Wanneer de numerieke opening van de objectieflens vaststaat, geldt: hoe korter de werkafstand, hoe groter de openingshoek.
Een krachtig objectief met een grote numerieke apertuur heeft een kleine werkafstand.
7, Slechte dekking
Het optische systeem van de microscoop omvat ook een dekglas. Vanwege de niet-standaard dikte van het dekglas ondergaat het optische lichtpad dat door het dekglas de lucht binnenkomt een verandering in breking, wat resulteert in een verschil in dekking. Het genereren van een slechte dekking beïnvloedt de geluidskwaliteit van de microscoop.

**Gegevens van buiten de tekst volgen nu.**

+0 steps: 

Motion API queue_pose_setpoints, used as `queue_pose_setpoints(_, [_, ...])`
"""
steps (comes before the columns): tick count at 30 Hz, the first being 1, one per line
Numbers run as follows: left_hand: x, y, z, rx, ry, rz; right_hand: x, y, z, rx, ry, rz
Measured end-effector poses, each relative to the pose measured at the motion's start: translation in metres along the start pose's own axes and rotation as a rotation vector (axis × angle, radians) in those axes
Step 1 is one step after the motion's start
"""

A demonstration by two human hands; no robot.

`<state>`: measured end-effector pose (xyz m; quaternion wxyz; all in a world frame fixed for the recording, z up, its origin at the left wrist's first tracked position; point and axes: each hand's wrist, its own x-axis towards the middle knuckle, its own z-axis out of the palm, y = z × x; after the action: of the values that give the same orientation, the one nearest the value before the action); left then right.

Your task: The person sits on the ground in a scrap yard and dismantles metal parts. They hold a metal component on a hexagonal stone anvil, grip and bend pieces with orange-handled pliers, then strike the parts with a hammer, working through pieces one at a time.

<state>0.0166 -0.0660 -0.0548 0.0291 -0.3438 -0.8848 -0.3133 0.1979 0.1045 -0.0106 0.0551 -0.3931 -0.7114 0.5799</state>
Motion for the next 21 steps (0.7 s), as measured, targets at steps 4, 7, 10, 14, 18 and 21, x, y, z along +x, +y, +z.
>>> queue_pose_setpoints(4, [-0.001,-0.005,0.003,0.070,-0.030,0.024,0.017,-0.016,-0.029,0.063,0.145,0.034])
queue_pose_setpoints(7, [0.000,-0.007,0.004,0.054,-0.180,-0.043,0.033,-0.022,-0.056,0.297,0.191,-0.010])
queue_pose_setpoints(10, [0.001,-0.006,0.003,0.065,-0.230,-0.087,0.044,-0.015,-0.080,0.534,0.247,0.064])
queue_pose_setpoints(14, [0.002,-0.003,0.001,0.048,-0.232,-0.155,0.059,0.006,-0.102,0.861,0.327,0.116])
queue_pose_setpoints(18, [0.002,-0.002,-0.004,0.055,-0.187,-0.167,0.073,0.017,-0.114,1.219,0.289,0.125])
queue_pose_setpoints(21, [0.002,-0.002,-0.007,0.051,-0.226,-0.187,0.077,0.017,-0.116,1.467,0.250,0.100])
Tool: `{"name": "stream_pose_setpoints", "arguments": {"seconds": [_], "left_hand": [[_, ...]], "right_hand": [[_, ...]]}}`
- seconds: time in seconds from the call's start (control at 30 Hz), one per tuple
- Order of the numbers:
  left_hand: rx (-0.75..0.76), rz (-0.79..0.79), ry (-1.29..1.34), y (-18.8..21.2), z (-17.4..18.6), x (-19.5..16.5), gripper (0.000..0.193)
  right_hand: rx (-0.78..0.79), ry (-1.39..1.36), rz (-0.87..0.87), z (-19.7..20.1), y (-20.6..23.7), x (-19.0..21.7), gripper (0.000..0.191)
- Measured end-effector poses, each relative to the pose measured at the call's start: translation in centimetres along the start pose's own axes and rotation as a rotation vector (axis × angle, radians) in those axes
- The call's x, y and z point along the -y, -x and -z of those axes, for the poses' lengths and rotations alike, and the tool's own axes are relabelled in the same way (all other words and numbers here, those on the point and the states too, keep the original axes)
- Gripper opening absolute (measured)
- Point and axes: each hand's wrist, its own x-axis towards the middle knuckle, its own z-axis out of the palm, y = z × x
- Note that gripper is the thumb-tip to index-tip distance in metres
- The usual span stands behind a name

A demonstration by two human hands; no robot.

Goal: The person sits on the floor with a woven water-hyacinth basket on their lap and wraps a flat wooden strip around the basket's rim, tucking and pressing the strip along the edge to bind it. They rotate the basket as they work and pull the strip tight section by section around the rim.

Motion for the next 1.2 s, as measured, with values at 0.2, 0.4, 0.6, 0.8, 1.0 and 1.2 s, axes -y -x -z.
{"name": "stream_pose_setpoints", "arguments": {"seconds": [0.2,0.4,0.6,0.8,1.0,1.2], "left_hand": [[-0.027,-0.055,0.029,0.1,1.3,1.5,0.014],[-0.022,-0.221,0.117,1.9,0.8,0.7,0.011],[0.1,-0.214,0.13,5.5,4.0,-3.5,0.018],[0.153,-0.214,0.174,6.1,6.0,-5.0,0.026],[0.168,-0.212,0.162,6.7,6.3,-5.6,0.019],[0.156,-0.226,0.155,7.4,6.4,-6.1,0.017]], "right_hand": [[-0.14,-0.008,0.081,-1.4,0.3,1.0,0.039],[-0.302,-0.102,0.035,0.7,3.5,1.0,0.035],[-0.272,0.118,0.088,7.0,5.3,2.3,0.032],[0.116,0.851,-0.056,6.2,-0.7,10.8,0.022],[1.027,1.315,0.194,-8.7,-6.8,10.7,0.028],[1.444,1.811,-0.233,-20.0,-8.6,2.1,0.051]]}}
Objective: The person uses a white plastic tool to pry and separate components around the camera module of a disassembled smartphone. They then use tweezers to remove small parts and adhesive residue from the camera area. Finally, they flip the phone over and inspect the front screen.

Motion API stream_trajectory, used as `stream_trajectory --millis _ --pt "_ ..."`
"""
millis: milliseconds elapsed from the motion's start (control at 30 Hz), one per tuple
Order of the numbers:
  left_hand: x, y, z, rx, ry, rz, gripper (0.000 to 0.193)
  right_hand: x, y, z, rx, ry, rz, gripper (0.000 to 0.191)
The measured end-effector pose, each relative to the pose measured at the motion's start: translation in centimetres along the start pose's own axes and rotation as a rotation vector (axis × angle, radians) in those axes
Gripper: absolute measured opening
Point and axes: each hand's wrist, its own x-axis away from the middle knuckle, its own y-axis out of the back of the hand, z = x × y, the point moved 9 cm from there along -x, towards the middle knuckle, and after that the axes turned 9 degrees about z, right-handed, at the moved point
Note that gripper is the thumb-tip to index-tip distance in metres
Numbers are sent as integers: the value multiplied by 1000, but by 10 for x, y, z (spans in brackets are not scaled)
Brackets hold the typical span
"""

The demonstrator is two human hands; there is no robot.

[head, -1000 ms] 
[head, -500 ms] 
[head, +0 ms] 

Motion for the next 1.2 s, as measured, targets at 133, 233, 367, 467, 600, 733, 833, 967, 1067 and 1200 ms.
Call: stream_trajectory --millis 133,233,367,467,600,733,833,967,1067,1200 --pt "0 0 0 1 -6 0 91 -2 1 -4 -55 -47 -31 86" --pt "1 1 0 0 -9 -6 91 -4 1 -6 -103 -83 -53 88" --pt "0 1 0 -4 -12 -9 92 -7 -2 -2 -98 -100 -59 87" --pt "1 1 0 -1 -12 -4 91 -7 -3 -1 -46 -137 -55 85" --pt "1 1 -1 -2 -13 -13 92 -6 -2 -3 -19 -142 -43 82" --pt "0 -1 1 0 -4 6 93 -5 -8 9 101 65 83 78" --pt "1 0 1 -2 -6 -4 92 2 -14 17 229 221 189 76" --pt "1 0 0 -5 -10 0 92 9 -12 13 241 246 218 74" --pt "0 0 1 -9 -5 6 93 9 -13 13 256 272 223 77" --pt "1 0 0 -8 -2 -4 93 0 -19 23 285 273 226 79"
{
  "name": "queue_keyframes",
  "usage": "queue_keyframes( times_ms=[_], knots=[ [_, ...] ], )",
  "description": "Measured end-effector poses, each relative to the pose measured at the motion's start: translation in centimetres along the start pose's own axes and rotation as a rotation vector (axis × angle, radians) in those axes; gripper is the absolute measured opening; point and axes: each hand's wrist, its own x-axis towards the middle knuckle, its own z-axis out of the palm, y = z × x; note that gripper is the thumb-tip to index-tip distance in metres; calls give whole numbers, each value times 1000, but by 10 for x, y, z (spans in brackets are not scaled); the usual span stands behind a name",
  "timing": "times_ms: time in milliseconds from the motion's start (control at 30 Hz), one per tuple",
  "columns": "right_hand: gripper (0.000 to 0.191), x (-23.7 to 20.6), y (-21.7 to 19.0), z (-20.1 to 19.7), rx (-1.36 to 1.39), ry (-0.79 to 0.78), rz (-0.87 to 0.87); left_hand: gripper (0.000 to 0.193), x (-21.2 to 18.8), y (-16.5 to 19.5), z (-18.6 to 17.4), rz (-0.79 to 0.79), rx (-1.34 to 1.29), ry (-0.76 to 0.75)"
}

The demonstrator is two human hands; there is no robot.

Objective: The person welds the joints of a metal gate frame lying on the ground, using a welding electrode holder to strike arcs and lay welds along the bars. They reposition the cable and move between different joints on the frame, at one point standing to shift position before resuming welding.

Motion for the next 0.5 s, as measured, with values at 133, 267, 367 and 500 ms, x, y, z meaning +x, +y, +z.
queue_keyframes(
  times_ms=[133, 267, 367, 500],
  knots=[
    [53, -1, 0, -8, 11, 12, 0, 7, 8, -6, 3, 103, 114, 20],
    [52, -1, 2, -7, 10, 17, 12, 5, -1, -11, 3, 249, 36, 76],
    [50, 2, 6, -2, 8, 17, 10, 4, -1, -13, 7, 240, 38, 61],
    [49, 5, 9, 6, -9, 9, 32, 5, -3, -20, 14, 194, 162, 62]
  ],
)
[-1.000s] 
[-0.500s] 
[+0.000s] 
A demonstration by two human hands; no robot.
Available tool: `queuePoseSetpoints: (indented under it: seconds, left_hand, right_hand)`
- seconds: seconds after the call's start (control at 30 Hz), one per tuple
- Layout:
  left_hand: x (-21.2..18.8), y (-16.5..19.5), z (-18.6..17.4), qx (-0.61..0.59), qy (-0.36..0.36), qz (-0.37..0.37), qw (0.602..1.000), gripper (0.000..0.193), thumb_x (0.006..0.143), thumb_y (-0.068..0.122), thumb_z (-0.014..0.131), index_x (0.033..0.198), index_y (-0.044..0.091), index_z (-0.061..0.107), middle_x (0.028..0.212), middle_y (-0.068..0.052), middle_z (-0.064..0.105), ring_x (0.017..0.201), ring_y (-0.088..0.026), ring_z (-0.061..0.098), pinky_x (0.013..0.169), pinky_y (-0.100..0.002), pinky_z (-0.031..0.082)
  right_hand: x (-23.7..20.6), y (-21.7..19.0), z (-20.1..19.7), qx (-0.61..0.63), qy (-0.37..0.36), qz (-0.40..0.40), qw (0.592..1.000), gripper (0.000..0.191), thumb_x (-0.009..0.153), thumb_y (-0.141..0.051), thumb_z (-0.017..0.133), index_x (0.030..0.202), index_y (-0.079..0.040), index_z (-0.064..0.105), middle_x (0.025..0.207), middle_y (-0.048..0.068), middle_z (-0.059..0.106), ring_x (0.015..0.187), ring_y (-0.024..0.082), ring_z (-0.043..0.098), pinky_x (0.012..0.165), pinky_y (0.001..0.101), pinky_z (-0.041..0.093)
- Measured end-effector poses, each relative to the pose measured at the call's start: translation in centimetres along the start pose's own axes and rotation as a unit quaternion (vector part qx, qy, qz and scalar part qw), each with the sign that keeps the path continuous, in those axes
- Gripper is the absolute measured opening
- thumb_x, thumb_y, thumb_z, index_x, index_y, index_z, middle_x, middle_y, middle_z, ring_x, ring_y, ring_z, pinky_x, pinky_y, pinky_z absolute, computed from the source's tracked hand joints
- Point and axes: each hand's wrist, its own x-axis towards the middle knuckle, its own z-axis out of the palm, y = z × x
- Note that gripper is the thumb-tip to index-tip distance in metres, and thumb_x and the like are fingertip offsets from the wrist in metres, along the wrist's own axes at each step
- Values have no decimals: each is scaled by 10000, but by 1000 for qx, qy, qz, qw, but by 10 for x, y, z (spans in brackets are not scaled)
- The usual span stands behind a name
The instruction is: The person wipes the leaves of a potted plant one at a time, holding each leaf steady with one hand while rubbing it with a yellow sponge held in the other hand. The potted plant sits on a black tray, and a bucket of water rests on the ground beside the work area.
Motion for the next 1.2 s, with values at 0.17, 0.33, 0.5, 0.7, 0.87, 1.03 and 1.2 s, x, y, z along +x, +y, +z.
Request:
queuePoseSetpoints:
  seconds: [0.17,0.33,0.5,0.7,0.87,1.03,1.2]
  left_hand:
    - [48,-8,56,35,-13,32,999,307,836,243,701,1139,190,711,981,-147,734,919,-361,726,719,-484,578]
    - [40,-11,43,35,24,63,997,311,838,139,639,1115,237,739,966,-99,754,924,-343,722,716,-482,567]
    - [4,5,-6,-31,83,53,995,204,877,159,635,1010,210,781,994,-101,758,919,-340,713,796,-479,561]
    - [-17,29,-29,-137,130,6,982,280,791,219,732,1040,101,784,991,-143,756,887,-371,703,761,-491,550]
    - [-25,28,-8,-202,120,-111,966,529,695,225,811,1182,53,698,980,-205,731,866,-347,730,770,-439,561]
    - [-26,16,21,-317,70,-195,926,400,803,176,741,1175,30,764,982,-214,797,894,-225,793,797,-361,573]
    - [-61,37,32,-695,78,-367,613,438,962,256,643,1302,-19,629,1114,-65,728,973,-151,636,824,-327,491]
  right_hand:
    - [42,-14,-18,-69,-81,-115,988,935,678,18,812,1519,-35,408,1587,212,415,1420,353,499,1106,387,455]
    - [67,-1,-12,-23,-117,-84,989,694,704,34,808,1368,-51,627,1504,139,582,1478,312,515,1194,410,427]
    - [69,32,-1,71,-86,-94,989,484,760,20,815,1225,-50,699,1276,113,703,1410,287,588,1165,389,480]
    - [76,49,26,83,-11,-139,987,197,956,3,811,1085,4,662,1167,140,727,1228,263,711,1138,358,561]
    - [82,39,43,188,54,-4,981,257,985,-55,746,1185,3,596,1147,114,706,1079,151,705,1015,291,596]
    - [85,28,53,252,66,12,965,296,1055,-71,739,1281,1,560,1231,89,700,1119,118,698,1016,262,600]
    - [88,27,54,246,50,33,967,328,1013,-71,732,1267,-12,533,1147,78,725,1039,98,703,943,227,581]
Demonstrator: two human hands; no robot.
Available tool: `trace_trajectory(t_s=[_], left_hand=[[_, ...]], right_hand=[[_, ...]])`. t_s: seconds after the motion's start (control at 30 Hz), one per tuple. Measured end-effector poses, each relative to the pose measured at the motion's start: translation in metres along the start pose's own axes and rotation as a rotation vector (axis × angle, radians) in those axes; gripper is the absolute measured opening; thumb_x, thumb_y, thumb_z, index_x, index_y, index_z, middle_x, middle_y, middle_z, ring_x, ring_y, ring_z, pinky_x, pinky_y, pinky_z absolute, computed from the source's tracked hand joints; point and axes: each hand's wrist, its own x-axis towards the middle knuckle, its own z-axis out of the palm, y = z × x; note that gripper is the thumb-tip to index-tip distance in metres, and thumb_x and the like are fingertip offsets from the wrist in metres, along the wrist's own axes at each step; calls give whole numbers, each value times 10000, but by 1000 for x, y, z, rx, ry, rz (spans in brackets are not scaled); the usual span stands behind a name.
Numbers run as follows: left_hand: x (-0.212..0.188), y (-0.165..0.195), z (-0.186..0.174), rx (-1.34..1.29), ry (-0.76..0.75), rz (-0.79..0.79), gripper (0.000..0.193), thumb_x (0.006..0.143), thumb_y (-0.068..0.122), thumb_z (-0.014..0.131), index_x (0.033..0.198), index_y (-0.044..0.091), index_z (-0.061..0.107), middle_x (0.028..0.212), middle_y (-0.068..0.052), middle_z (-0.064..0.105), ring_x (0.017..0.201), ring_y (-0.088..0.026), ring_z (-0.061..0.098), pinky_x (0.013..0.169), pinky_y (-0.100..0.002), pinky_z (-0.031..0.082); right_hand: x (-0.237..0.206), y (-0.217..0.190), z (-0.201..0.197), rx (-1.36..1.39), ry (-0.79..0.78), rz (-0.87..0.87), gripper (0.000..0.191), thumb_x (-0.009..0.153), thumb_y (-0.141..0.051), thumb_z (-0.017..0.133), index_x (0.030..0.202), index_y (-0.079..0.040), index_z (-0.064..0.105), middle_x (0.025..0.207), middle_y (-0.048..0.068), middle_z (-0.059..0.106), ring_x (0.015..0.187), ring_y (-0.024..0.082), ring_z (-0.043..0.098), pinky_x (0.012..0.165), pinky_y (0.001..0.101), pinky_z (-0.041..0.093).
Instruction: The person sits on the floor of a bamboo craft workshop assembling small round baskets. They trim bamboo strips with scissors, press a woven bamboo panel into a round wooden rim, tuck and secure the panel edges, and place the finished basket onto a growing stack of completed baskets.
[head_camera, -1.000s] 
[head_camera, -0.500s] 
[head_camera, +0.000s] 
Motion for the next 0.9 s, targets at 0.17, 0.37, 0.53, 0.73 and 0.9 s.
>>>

Volgens internationale regelgeving is de standaarddikte van afdekglas 0,17 mm,
Het toegestane bereik is {{0}}.16-0.18 mm, en het verschil in dit diktebereik is berekend bij de productie van de objectieflens. Het label op de objectieflensschaal is inderdaad 0,17, wat aangeeft dat de dikte van het afdekglas vereist is voor de objectieflens.